**Task requirements:**
Only an exact retyping of all the entries counts as an answer.

Records to process: Begin

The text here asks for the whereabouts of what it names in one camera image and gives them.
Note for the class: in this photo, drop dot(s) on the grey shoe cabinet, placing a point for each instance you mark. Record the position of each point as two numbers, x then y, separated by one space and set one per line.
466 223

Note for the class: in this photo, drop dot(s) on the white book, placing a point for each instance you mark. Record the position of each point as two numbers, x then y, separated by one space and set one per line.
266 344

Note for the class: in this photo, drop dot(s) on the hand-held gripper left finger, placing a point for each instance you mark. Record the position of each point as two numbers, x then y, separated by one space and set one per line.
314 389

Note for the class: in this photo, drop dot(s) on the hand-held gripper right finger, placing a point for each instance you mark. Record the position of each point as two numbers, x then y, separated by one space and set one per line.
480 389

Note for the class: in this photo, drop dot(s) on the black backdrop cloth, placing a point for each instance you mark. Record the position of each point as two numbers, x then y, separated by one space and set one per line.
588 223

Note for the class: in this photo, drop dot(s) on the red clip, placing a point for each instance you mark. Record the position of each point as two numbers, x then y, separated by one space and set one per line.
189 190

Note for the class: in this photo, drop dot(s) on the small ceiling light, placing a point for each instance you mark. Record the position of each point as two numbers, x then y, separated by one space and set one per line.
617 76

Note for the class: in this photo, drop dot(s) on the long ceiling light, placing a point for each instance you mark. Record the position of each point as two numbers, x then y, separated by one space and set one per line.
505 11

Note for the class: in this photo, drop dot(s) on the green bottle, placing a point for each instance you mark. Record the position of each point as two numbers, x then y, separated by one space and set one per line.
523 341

Records to process: End

**Result of this task:**
The text here asks for the whereabouts of what it names in one camera image and gives them.
Note for the class: in this photo, drop dot(s) on the grey shoe cabinet, placing a point for each instance you mark. Record the position of each point as two numbers, x then y, separated by one space and set one per line.
466 223

Note for the class: in this photo, drop dot(s) on the white book, placing a point for each instance you mark. Record the position of each point as two numbers, x then y, separated by one space and set one per line.
266 344

Note for the class: in this photo, drop dot(s) on the hand-held gripper left finger, placing a point for each instance you mark. Record the position of each point as two numbers, x then y, separated by one space and set one per line.
314 389

Note for the class: in this photo, drop dot(s) on the hand-held gripper right finger, placing a point for each instance you mark. Record the position of each point as two numbers, x then y, separated by one space and set one per line.
480 389

Note for the class: in this photo, drop dot(s) on the black backdrop cloth, placing a point for each instance you mark. Record the position of each point as two numbers, x then y, separated by one space and set one per line.
588 223

Note for the class: in this photo, drop dot(s) on the red clip, placing a point for each instance you mark. Record the position of each point as two numbers, x then y, separated by one space and set one per line.
189 190

Note for the class: in this photo, drop dot(s) on the small ceiling light, placing a point for each instance you mark. Record the position of each point as two numbers, x then y, separated by one space and set one per line.
617 76

Note for the class: in this photo, drop dot(s) on the long ceiling light, placing a point for each instance you mark. Record the position of each point as two numbers, x then y, separated by one space and set one per line.
505 11

Note for the class: in this photo, drop dot(s) on the green bottle, placing a point for each instance you mark. Record the position of each point as two numbers, x then y, separated by one space and set one per line.
523 341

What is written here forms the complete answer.